Hi, tanks for the explanation. I will make some new tries. Thanks for your
suggestion.

You tell "if you want, you can leave ip and context path the same, and
change the ip for each steve instance, and do it like that."
But I think you would tell "change the PORT for each steve instance".

With an external config file it should be very easy to manage.

Concerning historical. I confirm you, my firsts test with Steve was not
easy due to tomcat configuration ^^

Many thanks

2016-08-17 13:25 GMT+02:00 Sevket Gรถkay [email protected]:

the problem is not the redirection. even if we deactivate redirection, you
still cannot achieve what you want. you can start multiple instances with
the same ip, but not with the same port.

steve comes with an embedded web application server (jetty). when you
start steve, we read parameters from file (ip/port) and first start jetty
with these parameters. and if the port that you try to use is used by
another application (read: another steve instance), jetty will fail to
start, ergo, steve will fail to start.

if you want, you can leave ip and context path the same, and change the ip
for each steve instance, and do it like that.

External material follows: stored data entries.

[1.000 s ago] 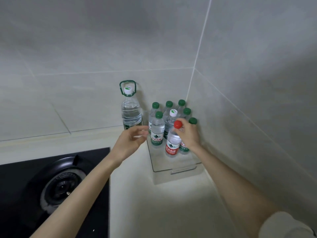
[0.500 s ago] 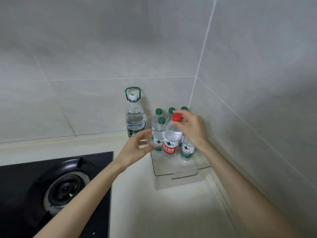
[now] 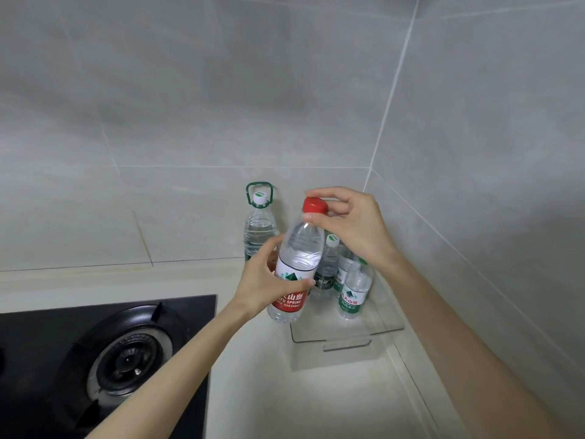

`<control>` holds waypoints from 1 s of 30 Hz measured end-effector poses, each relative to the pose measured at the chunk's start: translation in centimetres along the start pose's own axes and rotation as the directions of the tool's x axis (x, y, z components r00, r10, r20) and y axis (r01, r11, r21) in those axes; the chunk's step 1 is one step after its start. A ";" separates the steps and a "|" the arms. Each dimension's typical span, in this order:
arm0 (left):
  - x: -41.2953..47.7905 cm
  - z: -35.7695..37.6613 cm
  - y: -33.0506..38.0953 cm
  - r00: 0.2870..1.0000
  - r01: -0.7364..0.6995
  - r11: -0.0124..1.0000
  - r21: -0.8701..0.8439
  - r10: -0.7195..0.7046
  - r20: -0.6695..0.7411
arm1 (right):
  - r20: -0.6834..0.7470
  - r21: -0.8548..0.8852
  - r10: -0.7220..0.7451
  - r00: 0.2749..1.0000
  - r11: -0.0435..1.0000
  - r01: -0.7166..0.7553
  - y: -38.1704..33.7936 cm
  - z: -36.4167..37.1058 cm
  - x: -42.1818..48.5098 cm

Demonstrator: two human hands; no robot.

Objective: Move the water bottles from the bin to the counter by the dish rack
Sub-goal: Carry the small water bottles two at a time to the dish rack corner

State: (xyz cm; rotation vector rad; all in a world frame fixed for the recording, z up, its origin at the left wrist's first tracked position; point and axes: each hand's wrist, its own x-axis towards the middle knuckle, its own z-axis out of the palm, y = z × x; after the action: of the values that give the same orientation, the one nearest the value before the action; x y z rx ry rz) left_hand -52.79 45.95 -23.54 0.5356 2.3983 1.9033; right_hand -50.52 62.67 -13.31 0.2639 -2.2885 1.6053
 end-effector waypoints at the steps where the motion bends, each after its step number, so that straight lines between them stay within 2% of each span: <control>1: -0.1 -0.2 -0.2 1.000 0.001 1.000 0.010 0.000 -0.023 | 0.014 0.006 0.011 1.000 1.000 -0.011 0.2 0.1 0.0; 5: -0.6 -1.7 -1.5 0.995 0.028 0.997 0.076 -0.020 -0.098 | 0.040 0.067 0.112 0.993 0.991 -0.115 2.7 0.4 -0.1; 10: -1.4 -4.0 -3.1 0.979 0.108 0.988 0.111 -0.087 -0.184 | 0.005 -0.042 0.274 0.962 0.961 -0.274 9.6 1.3 -0.1; 16: -2.3 -5.4 -4.2 0.954 0.201 0.974 0.106 -0.170 -0.247 | -0.047 -0.098 0.351 0.935 0.930 -0.354 17.5 3.5 2.1; 21: -3.0 -6.0 -5.5 0.941 0.270 0.955 0.121 -0.235 -0.243 | -0.110 -0.141 0.342 0.933 0.924 -0.355 21.6 5.3 3.9; 28: -3.2 -6.5 -6.5 0.916 0.344 0.929 0.140 -0.298 -0.269 | -0.289 -0.040 0.236 0.928 0.965 -0.258 22.3 7.6 4.2; 30: -2.8 -6.4 -6.5 0.900 0.365 0.922 0.130 -0.313 -0.305 | -0.277 -0.023 0.234 0.932 0.968 -0.250 23.0 7.9 4.9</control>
State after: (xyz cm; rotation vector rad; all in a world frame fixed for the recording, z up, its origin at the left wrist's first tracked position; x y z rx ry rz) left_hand -53.28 37.87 -28.68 -0.1637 2.6333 1.7101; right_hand -64.10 63.40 -34.03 -0.2508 -2.2125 1.5708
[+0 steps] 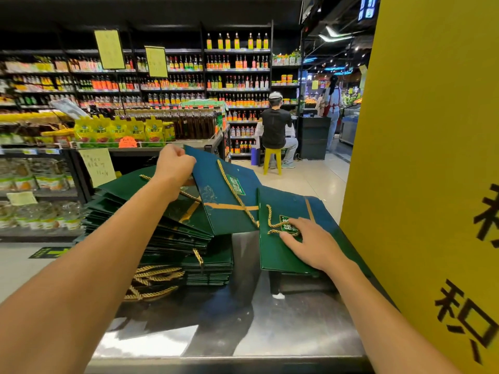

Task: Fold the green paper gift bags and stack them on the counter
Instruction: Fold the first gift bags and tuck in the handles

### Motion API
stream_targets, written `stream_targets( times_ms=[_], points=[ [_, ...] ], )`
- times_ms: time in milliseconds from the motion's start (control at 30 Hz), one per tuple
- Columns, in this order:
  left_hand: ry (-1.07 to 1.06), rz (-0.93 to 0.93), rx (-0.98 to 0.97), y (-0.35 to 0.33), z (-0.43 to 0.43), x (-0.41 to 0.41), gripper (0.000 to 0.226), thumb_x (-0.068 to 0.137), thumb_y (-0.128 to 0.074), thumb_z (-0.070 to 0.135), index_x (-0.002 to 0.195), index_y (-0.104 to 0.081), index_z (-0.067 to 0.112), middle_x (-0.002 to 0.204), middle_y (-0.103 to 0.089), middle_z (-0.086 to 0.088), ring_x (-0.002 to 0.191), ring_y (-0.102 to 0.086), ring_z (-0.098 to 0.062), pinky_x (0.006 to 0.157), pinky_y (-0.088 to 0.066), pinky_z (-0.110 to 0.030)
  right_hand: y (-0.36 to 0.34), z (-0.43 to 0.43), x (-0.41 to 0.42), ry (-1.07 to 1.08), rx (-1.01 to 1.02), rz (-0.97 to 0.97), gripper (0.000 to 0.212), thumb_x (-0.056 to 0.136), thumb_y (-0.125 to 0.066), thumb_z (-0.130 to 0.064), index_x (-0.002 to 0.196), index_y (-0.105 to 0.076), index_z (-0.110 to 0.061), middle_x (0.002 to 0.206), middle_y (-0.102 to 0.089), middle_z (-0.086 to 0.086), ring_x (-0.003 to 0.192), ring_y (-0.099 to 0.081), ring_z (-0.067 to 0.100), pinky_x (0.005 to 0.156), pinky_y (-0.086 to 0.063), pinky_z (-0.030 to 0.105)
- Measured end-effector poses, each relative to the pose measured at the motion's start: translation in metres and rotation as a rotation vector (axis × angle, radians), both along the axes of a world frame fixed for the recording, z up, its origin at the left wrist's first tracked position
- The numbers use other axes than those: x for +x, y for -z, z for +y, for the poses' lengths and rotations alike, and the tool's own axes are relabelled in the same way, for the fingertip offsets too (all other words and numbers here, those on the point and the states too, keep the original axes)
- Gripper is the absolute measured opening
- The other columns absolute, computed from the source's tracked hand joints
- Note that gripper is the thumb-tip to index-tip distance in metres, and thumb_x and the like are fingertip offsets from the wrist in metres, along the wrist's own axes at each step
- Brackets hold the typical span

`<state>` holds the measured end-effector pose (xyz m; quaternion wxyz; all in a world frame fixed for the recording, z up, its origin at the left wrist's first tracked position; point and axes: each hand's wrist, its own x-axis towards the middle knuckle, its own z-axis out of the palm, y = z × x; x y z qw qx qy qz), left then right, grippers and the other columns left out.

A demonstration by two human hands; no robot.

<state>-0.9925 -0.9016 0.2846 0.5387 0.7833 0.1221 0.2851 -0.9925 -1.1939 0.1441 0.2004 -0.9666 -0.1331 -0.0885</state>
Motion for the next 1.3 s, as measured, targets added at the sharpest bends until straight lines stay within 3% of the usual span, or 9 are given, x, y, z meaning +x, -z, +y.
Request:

the redirection itself i find useful because you do not have to type the
whole path to go to the main page of steve.

historical info:
at the beginning, steve was just a web application and did not contain an
embedded server. the idea was to start a separate web application server
(tomcat) and deploy the web app to the server (read: copy the war file to
the correct tomcat directory). with such a setup, you were able to start
one server, and run multiple steve instances with different context paths
within the server, since server is decoupled from applications. but this
introduced some complexity in the configuration (you had to configure 1)
tomcat and 2) steve in different places), and i was receiving questions how
to set everything up. the users were not familiar with tomcat and did not
know how to do it properly. for this reason, i decided to embed the server
into steve, do the basic configuration in the code myself, and have all the
possible parameters in one place (read: main.properties) to make it easier
for the users. so, i do not want to go back to how it was at the beginning.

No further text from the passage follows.